Will this reduce your velocity number? Yes. Will it prevent you from hitting your quarterly goals? Probably not. Will it create better software? Absolutely.

Step 4: Defend Your Inefficiencies Against Metrics

Here’s where most teams fail: they introduce the strategic inefficiency, but then measure themselves against the old metrics, see the drop, and panic. You need to change your metrics. Instead of measuring “velocity,” measure:

  • Defect escape rate: How many bugs make it to production? Strategic inefficiencies should reduce this.
  • Rework percentage: How much time do you spend fixing things you’ve already fixed? Good testing and code review reduce this.
  • Cycle time for refactoring: When you identify technical debt, how long until you can address it? This should decrease as review efficiency improves.
  • Time to onboard new team members: How long until a new engineer can understand and contribute to your systems? Invest in inefficiencies here.
  • Architect satisfaction: Ask your architects whether the codebase is improving or degrading. This subjective measure often predicts future problems better than any metric.

The Uncomfortable Truth

The reason we love efficiency metrics is because they’re quantifiable and visible. A 90% reduction in code review time looks amazing on a presentation. Increased developer happiness from spending more time on architecture? That’s fuzzy. Harder to measure. Easier to cut. But [as we squeeze out inefficiency, we’re left with systems that are technically optimized and architecturally fragile]. We have faster builds but shakier code. We have more features but lower quality. We’re winning the sprint and losing the game.

Where This Gets Personal

I’ve worked on teams at both extremes. I’ve been on the team obsessed with efficiency—we had incredible velocity metrics. We also had the worst codebase I’ve ever seen. Every new feature took exponentially longer because the foundation was unstable. I’ve also been on teams that moved slowly, debated architecture religiously, and maintained code that was a pleasure to work with. The difference wasn’t talent. It was permission to be “inefficient.”

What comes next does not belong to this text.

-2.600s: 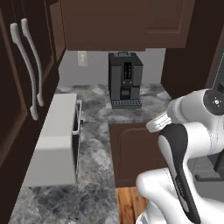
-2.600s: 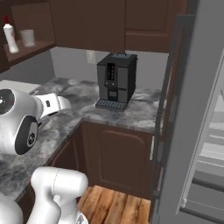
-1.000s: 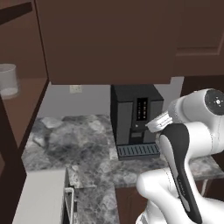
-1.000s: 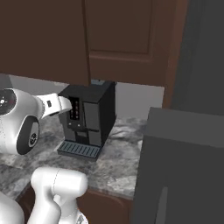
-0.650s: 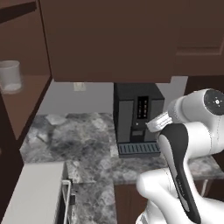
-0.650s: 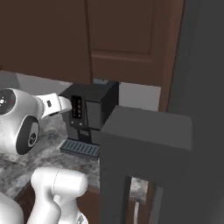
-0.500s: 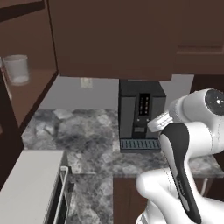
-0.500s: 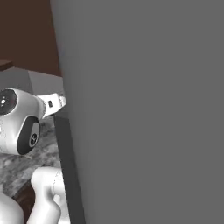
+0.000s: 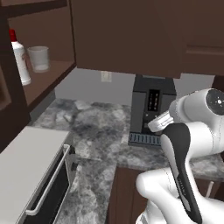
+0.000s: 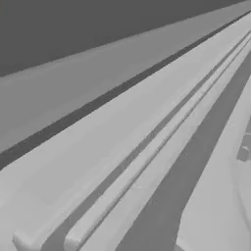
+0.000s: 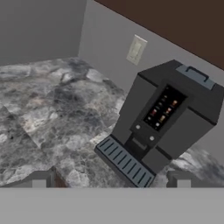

The Contrarian Path Forward

Here’s my actual advice: Stop optimizing for efficiency as the primary goal. Optimize for sustainability, learning, and quality. Efficiency will naturally follow once you’ve built a foundation that actually supports it. Some inefficiencies are worth paying for. They’re not bugs in your system—they’re features of a healthy engineering culture. The teams that will dominate in the next decade won’t be the ones who shaved another 5% off their build time. They’ll be the ones who realized that the time spent understanding, discussing, and improving their systems is an investment, not a cost. Now go forth and embrace some strategic inefficiency. Your future self will thank you.